In diesem Moment schrie Ben auf. Kai sah sich um und erkannte die Gefahr. Über das Metall liefen zwei etwa drei Meter lange, weißglühende Streifen und näherten sich rasch. Die beiden Freunde wichen zurück, doch die Bänder folgten ihnen. Es waren keine Körper, die sich über die Oberfläche bewegten, sondern die metallene Wand begann selbst zu glühen, und diese Glut folgte ihnen. Wie Schlangen wand sie sich den Flüchtenden nach.

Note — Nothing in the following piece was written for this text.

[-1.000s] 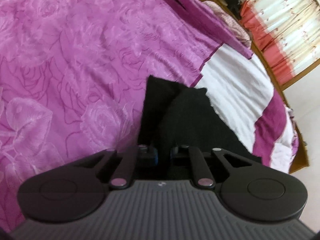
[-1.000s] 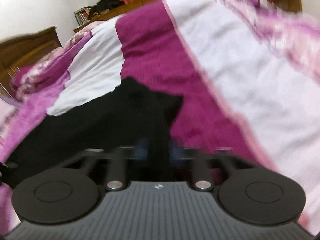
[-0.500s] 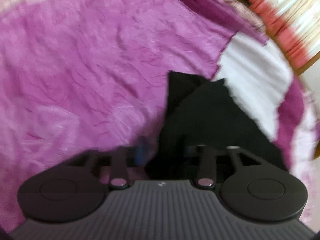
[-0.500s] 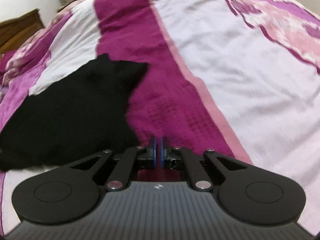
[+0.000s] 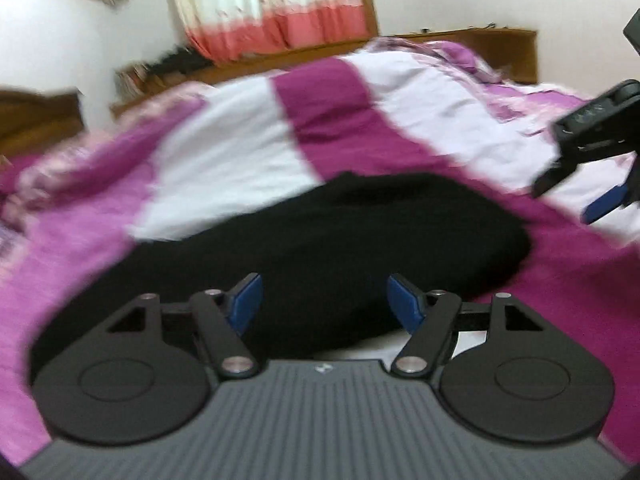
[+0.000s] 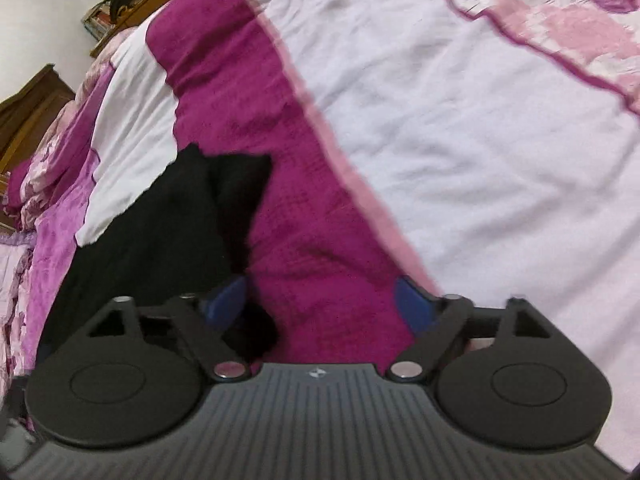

Zuerst war es leicht, den Glutstreifen zu entgehen. Ihre Geschwindigkeit war nicht groß. Aber die Bewegung im Schutzanzug war beschwerlich und die Elektretsohlen hafteten fest am Boden. Ben gab ein Zeichen von Schwäche – er ließ das Meßaggregat fallen. Zwei Sekunden später hatte es der weißstrahlende Streifen erreicht. Es glühte kurz auf, einen Augenblick lang schien es durchsichtig zu sein, dann sank es zu einer verquollenen Masse zusammen.